Examine each line of the data, and copy the ones containing "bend".
* * * * * * *
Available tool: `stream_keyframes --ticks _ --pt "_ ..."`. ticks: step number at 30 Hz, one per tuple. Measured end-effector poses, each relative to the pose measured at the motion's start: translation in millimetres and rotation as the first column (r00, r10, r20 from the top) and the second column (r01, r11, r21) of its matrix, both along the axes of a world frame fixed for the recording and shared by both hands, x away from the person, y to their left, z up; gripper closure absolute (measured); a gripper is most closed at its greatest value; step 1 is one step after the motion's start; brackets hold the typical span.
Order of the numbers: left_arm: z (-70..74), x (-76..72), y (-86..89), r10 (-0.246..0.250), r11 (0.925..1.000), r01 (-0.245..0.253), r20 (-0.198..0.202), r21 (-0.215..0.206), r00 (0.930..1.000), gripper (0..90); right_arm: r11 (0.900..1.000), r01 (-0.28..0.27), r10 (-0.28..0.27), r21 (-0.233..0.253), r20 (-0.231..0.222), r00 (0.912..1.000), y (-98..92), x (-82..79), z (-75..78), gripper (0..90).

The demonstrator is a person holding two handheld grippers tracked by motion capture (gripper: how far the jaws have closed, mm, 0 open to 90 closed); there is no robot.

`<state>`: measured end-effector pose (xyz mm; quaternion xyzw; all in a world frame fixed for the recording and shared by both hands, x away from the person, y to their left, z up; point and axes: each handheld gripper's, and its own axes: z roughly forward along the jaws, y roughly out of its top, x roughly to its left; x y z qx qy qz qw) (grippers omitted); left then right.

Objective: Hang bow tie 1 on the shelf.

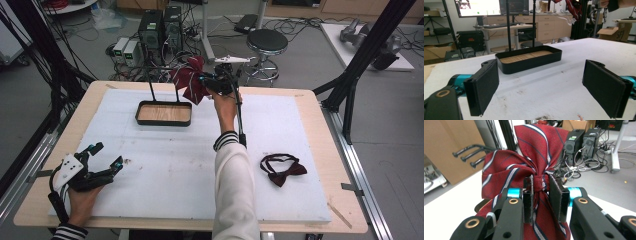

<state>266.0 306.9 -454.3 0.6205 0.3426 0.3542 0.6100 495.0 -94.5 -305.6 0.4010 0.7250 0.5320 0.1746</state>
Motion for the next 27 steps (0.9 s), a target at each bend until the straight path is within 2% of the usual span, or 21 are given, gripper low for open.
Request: stream_keyframes --ticks 4,10,14,22,27 --pt "0.1 0.1 0.3 0.000 1.0000 0.000 0.000 0.003 1.0000 14.4 0.996 -0.018 0.017 -0.086 -0.006 0.9998 4.3 -2.5 0.1 73.8" --pt "0.1 -0.1 0.1 -0.001 1.0000 0.001 -0.001 0.001 1.0000 14.3 0.991 -0.034 0.033 -0.127 -0.011 0.9994 7.0 -4.3 1.0 73.2" --pt "0.2 -0.3 0.1 0.000 1.0000 0.000 -0.002 0.005 1.0000 14.4 0.983 -0.049 0.046 -0.179 -0.024 0.9987 10.1 -4.6 -0.7 73.1" --pt "0.2 -0.3 0.1 0.000 1.0000 0.000 -0.002 0.005 1.0000 14.4 0.975 -0.078 0.074 -0.206 -0.027 0.9969 14.2 -4.2 -2.3 72.5" --pt "0.2 -0.3 0.1 0.000 1.0000 0.000 -0.002 0.006 1.0000 14.4 0.977 -0.081 0.077 -0.200 -0.026 0.9967 14.8 -4.6 -1.9 69.9"
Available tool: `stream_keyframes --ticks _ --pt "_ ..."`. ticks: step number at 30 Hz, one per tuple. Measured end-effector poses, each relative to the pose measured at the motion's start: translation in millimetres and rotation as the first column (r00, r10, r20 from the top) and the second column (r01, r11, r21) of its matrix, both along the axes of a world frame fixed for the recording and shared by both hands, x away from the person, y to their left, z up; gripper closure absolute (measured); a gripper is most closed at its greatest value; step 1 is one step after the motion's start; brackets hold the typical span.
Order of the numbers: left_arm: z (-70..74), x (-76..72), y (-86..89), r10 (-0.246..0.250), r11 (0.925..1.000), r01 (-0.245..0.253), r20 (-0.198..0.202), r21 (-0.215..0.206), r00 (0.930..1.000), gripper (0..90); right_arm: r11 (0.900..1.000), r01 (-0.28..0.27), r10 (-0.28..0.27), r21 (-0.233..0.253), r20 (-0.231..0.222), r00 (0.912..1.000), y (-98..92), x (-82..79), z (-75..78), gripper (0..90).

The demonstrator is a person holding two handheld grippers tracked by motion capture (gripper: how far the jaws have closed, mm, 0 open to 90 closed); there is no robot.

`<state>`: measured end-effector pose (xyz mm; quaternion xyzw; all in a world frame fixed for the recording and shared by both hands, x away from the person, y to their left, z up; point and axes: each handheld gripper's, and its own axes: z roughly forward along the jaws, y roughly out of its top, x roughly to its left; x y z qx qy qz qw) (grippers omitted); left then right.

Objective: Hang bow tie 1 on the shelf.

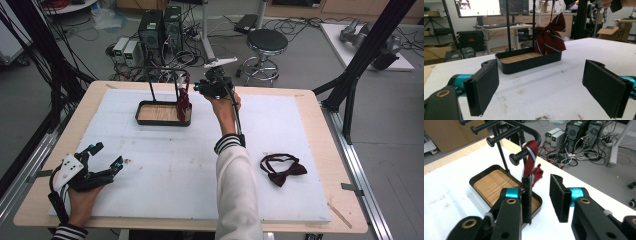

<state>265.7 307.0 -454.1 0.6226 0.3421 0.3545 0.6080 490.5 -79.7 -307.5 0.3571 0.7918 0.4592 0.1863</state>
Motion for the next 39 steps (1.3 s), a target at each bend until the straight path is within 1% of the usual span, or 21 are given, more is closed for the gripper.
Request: stream_keyframes --ticks 2,3,5,7,9,13,15,17,20,24,28,32,33,34,35,37,38,39 --pt "0.0 0.0 0.0 0.000 1.0000 0.000 0.000 0.000 1.0000 14.3 1.000 0.001 -0.001 0.003 0.001 1.0000 0.0 -0.8 0.7 68.8" --pt "0.0 0.0 0.0 0.000 1.0000 0.000 0.000 0.000 1.0000 14.4 1.000 -0.004 0.004 0.004 0.002 1.0000 -0.2 -0.7 1.2 66.1" --pt "0.0 0.1 -0.1 0.000 1.0000 0.000 0.002 0.001 1.0000 14.4 1.000 -0.003 0.003 0.005 0.007 1.0000 0.1 -0.9 1.7 56.5" --pt "-0.2 0.2 -0.2 0.000 1.0000 0.000 0.003 -0.002 1.0000 14.4 1.000 0.005 -0.005 0.004 0.018 0.9998 0.4 -1.3 2.3 49.1" --pt "-0.1 0.2 0.0 -0.001 1.0000 0.001 0.003 0.001 1.0000 14.4 1.000 0.016 -0.017 0.016 0.016 0.9997 0.0 -1.0 2.4 36.9" --pt "-0.2 0.2 -0.2 0.000 1.0000 0.000 0.003 -0.002 1.0000 14.4 0.999 0.034 -0.035 0.034 0.015 0.9993 -3.0 -1.1 2.9 22.6" --pt "-0.1 0.3 0.0 0.000 1.0000 0.000 0.002 -0.001 1.0000 14.4 0.998 0.039 -0.040 0.052 0.017 0.9991 -5.3 -1.6 4.1 19.3" --pt "0.1 0.3 0.1 -0.001 1.0000 0.001 -0.001 0.002 1.0000 14.3 0.997 0.046 -0.047 0.057 0.022 0.9986 -6.9 -3.0 6.0 13.1" --pt "0.2 0.5 0.5 -0.004 1.0000 0.004 -0.005 0.000 1.0000 14.3 0.996 0.046 -0.048 0.077 0.027 0.9985 -11.3 -6.7 10.5 12.0" --pt "0.1 0.9 0.4 -0.006 1.0000 0.006 -0.004 -0.002 1.0000 14.4 0.994 0.038 -0.042 0.101 0.043 0.9982 -21.0 -15.6 20.8 11.9" --pt "0.0 1.3 0.9 -0.005 1.0000 0.005 -0.006 -0.009 1.0000 14.4 0.992 0.034 -0.042 0.119 0.063 0.9971 -34.8 -27.2 32.6 11.9" --pt "-0.1 0.6 1.1 -0.008 0.9999 0.008 0.001 -0.007 1.0000 14.4 0.990 0.048 -0.059 0.133 0.083 0.9948 -50.8 -43.0 44.6 11.9" --pt "-0.2 0.6 1.2 -0.008 0.9999 0.008 0.001 -0.008 1.0000 14.4 0.989 0.051 -0.066 0.139 0.102 0.9926 -55.2 -47.8 47.1 11.9" --pt "-0.2 0.6 1.3 -0.008 0.9999 0.008 0.001 -0.009 1.0000 14.3 0.987 0.057 -0.077 0.151 0.134 0.9880 -59.5 -53.3 48.5 12.0" --pt "-0.1 0.4 1.4 -0.009 0.9999 0.008 -0.001 -0.007 1.0000 14.3 0.986 0.062 -0.087 0.152 0.161 0.9832 -63.6 -58.4 49.0 12.0" --pt "-0.1 0.3 1.3 -0.009 0.9999 0.009 0.000 -0.006 1.0000 14.3 0.986 0.070 -0.094 0.149 0.166 0.9815 -71.5 -66.6 49.5 12.0" --pt "-0.1 0.5 1.1 -0.009 0.9999 0.009 0.001 -0.008 1.0000 14.3 0.987 0.071 -0.094 0.144 0.153 0.9837 -76.0 -70.5 50.5 11.9" --pt "-0.1 0.5 1.3 -0.010 0.9999 0.010 0.000 -0.006 1.0000 14.3 0.987 0.070 -0.092 0.143 0.150 0.9844 -78.4 -73.0 51.5 11.9"
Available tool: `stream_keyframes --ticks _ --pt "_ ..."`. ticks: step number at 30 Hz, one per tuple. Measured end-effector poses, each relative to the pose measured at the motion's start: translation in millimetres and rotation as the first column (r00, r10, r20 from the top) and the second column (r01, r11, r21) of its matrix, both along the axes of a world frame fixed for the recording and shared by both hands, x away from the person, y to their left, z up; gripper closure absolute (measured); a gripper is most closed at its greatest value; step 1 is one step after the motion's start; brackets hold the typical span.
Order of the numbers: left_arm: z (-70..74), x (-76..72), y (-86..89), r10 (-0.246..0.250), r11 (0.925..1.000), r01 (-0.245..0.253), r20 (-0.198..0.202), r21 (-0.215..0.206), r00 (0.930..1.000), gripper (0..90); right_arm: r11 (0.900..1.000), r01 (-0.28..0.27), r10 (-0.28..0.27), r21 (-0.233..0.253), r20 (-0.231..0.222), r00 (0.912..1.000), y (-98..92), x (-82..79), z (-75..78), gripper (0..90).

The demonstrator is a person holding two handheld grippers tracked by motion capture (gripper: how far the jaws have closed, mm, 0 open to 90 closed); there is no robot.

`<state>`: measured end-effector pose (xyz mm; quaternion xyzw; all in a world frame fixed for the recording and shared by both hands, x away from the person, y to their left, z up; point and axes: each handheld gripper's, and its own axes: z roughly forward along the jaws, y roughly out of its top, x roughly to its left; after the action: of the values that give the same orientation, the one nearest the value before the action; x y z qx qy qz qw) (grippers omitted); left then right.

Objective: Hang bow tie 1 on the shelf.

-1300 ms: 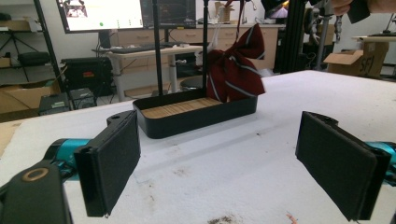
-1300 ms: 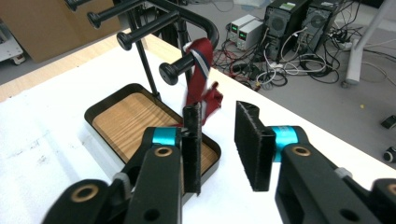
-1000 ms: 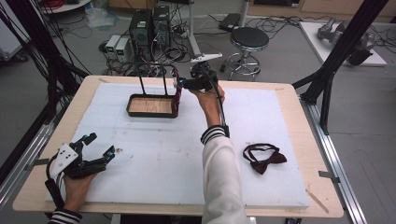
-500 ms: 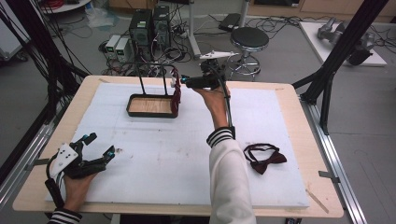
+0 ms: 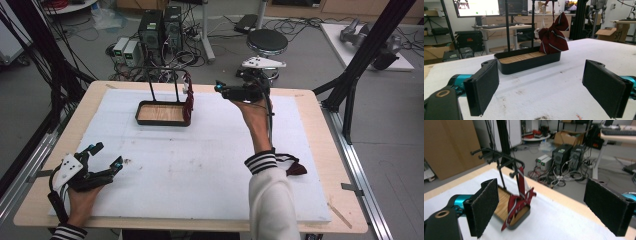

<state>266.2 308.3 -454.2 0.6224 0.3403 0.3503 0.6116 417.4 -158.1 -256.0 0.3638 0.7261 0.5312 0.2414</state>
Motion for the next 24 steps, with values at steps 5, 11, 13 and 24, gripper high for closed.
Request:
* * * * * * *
TASK RESULT
Motion for the next 27 steps (0.9 s), a target at each bend until the straight path is within 2% of the usual span, or 21 are given, gripper low for open.
Motion for the next 39 steps (1.3 s), a target at each bend until the straight path is within 1% of the usual span, or 21 are given, more is closed for the gripper.

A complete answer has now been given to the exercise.